Work to complete:
Restate word for word the lines in the listing below, starting at the line containing "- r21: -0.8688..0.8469" and ending at the line containing "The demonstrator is", both included; leave out the rest.

Information supplied:
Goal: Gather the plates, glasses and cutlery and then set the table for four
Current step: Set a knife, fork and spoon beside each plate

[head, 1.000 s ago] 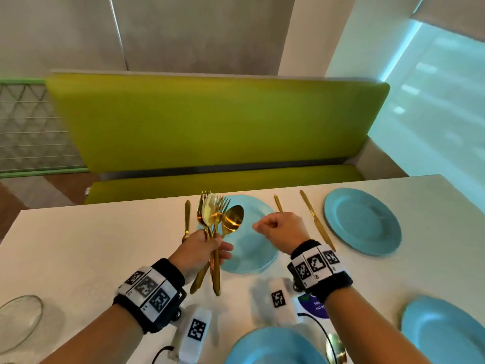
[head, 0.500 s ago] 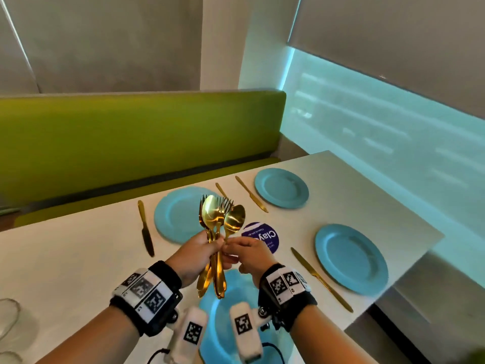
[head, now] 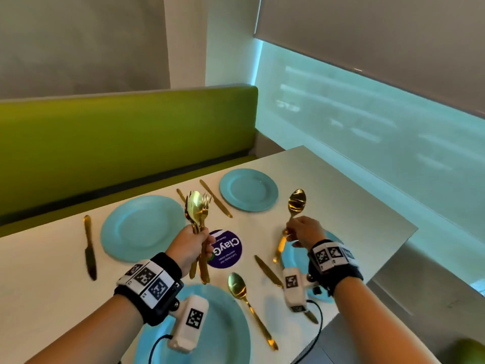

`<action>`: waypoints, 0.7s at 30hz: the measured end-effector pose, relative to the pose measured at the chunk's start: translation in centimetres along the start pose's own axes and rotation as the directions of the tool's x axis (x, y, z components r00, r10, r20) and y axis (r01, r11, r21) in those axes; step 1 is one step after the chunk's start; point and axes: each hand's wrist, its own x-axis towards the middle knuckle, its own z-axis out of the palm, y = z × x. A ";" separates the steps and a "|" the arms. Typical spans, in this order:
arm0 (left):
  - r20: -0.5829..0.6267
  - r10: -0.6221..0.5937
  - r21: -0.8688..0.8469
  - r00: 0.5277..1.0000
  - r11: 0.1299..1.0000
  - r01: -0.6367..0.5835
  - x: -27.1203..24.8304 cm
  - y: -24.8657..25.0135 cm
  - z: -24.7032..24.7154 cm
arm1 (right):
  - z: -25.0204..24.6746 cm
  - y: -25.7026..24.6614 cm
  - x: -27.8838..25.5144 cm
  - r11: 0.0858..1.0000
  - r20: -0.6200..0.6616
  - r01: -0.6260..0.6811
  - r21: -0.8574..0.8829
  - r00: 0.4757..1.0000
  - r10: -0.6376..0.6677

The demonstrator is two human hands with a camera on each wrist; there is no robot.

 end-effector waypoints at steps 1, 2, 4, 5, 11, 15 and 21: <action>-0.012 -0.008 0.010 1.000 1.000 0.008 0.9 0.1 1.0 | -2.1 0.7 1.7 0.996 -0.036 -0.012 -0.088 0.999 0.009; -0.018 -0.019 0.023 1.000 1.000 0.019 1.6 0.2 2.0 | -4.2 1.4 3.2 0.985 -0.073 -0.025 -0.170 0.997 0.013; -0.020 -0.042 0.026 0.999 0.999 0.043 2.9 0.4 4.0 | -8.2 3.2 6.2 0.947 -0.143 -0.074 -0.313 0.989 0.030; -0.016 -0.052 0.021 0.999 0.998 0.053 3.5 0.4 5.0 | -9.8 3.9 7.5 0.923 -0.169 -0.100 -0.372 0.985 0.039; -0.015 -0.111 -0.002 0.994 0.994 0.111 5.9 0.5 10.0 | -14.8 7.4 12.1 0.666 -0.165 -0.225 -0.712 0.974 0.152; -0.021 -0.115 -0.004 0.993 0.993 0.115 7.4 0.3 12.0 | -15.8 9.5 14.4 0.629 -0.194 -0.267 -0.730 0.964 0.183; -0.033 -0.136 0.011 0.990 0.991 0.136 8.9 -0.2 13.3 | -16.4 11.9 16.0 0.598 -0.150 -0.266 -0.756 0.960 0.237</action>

Worked solution:
  - r21: -0.8688..0.8469
  - r00: 0.5277..1.0000
  - r11: 0.1299..1.0000
  - r01: -0.6367..0.5835
  - x: -27.1203..24.8304 cm
  - y: -24.8657..25.0135 cm
  - z: -24.7032..24.7154 cm
arm1 (right):
  - z: -25.0204..24.6746 cm
  - y: -25.7026..24.6614 cm
  - x: -27.8838..25.5144 cm
  - r11: 0.0858..1.0000
  - r20: -0.6200..0.6616
  - r01: -0.6260..0.6811
  - r21: -0.8574..0.8829
  - r00: 0.4757..1.0000
  - r10: -0.6376..0.6677

The demonstrator is two human hands with a camera on each wrist; there is no robot.

This concludes the output.